** TASK TO CARRY OUT **
In the listing below, a line holding "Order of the" and a line holding "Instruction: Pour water" mark the range. Retype both exactly, with all lines between them.

** GIVEN MATERIAL **
^^^^
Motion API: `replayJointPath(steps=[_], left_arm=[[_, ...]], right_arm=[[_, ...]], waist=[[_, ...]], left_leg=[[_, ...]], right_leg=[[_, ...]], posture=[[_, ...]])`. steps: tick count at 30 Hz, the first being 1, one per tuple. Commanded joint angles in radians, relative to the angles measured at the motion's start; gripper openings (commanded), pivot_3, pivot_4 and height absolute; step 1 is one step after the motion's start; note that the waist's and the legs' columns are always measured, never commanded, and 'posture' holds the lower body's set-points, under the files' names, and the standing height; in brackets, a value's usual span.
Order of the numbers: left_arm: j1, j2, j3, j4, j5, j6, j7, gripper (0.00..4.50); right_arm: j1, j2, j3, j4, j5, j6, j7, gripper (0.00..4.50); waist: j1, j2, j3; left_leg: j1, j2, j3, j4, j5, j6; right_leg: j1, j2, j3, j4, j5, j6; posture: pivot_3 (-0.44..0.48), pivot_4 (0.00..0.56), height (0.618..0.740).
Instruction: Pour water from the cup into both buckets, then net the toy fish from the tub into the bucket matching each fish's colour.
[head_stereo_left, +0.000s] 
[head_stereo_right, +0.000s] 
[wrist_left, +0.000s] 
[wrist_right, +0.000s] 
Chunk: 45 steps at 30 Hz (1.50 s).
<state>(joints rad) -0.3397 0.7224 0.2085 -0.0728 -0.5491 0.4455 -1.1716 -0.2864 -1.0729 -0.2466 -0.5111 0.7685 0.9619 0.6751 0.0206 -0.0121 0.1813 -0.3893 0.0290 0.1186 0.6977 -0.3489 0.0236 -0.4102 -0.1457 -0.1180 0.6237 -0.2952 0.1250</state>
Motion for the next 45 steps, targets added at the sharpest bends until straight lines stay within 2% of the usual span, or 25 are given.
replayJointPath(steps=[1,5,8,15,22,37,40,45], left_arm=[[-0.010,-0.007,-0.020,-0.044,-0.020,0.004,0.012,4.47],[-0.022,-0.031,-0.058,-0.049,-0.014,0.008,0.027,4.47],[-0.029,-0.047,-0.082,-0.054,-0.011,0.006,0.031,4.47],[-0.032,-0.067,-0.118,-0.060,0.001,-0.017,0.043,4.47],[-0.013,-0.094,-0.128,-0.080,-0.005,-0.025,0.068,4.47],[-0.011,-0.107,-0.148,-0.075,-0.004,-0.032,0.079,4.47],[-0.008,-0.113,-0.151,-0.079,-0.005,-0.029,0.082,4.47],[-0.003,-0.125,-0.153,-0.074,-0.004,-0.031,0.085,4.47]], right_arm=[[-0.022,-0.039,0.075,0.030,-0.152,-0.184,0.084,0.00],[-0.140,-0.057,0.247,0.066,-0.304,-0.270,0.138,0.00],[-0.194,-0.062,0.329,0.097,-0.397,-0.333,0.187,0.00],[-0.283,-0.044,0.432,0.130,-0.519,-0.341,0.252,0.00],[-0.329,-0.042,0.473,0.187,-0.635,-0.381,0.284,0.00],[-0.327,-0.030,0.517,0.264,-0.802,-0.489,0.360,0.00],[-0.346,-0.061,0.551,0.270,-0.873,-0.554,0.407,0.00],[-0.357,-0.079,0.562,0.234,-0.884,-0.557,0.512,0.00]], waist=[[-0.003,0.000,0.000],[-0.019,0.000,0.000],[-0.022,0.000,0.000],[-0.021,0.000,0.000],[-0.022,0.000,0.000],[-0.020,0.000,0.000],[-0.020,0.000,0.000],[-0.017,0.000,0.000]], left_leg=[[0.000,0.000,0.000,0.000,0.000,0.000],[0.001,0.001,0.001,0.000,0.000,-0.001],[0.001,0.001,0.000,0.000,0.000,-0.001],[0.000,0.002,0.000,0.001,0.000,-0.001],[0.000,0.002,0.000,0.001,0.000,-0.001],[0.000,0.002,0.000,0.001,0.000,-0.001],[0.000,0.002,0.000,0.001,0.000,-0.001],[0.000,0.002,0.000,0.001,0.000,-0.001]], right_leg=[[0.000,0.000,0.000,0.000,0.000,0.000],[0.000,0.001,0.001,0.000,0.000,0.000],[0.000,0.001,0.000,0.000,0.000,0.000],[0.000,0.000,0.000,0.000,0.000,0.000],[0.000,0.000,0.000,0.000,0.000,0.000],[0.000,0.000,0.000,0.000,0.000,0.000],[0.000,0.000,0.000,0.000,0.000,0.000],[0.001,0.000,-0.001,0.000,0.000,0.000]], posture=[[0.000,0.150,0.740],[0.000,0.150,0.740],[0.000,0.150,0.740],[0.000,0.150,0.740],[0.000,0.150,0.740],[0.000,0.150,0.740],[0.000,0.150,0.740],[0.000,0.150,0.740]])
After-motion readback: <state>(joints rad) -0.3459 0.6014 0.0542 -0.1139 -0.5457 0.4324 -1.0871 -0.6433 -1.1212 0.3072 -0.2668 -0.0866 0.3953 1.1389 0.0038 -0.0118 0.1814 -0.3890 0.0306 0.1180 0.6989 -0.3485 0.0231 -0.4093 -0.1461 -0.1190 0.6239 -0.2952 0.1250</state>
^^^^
** THE ANSWER **
Order of the numbers: left_arm: j1, j2, j3, j4, j5, j6, j7, gripper (0.00..4.50); right_arm: j1, j2, j3, j4, j5, j6, j7, gripper (0.00..4.50); waist: j1, j2, j3; left_leg: j1, j2, j3, j4, j5, j6; right_leg: j1, j2, j3, j4, j5, j6; posture: pivot_3 (-0.44..0.48), pivot_4 (0.00..0.56), height (0.618..0.740).
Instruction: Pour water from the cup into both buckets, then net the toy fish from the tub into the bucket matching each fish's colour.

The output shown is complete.